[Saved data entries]
━━━━━━━━━━━━━━━━
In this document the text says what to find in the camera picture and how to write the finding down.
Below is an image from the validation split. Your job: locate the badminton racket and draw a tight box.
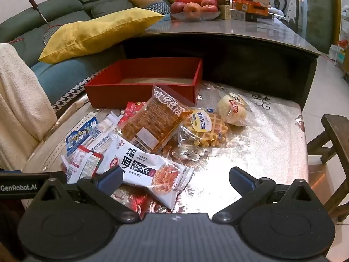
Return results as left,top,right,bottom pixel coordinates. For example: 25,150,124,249
8,0,62,46

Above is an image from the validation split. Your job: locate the white noodle snack packet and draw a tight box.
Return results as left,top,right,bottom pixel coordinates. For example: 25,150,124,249
97,135,195,212

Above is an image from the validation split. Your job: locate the red cardboard box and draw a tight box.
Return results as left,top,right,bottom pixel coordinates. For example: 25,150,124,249
84,57,204,108

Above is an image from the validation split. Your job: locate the blue snack packet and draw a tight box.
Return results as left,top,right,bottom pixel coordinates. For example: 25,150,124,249
66,117,99,157

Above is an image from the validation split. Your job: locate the wooden stool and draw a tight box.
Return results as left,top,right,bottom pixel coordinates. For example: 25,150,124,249
307,114,349,223

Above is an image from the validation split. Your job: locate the white storage rack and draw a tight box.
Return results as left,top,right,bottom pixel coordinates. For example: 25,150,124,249
328,40,349,71

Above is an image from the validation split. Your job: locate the dark wooden chair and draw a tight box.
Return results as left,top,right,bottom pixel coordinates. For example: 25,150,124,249
267,0,287,10

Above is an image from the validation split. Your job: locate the orange flat box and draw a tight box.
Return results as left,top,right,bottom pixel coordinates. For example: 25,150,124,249
232,0,269,16

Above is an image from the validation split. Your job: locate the beige small carton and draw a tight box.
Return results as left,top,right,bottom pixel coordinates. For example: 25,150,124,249
217,5,232,20

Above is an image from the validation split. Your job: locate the grey flat box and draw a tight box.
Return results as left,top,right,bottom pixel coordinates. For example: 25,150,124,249
230,9,274,22

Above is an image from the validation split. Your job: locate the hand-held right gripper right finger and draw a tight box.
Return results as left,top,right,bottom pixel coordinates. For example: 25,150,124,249
212,166,323,224

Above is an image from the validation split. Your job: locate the teal sofa seat cover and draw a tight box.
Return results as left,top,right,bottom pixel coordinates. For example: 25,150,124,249
30,14,172,112

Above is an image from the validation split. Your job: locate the clear brown bread packet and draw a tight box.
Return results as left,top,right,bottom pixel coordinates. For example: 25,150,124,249
117,84,194,155

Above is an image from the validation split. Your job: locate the red candy packet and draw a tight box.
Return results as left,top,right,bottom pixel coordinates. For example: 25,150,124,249
118,102,148,128

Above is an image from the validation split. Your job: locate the green sofa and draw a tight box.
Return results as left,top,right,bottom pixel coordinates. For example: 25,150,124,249
0,0,175,69

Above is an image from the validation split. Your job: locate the grey coffee table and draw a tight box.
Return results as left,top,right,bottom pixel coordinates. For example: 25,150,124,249
115,16,321,110

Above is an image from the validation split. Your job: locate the clear waffle packet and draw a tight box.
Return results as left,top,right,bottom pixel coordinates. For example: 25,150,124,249
174,109,233,161

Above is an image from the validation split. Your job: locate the dark patterned pillow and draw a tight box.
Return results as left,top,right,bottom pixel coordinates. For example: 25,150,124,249
146,2,171,15

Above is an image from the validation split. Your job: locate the white crumpled wrapper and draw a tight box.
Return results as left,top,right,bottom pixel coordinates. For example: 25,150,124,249
96,111,123,140

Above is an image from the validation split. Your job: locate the yellow pillow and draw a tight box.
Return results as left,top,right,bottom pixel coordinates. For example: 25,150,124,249
38,8,165,64

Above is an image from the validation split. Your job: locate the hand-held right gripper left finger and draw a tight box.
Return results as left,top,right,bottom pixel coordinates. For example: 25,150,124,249
33,166,141,223

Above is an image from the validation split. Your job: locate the white red-trim packet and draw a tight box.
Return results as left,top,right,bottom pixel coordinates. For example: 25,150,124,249
60,146,104,184

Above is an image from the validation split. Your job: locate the white blue-print packet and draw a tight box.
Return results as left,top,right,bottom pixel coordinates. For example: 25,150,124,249
82,131,118,156

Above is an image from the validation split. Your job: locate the glass fruit plate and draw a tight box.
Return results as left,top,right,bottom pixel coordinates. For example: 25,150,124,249
170,10,221,21

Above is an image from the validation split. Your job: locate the cream blanket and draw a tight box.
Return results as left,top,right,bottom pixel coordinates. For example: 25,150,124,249
0,43,58,170

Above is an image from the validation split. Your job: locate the round bun packet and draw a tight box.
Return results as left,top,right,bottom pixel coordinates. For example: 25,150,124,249
217,93,256,127
━━━━━━━━━━━━━━━━
EXERCISE BRIEF
Set down, exactly as they appear above, all lines from the one that has "cardboard box and draw a tight box." down to the one that has "stool and draw a tight box.", including those two and no others.

WRITTEN SOLUTION
Above is an image from the validation split. Your job: locate the red cardboard box and draw a tight box.
Return results as left,top,right,bottom pixel coordinates. For example: 25,150,124,249
84,57,204,108

Above is an image from the validation split. Your job: locate the blue snack packet and draw a tight box.
Return results as left,top,right,bottom pixel coordinates. For example: 25,150,124,249
66,117,99,157

Above is an image from the validation split. Your job: locate the wooden stool and draw a tight box.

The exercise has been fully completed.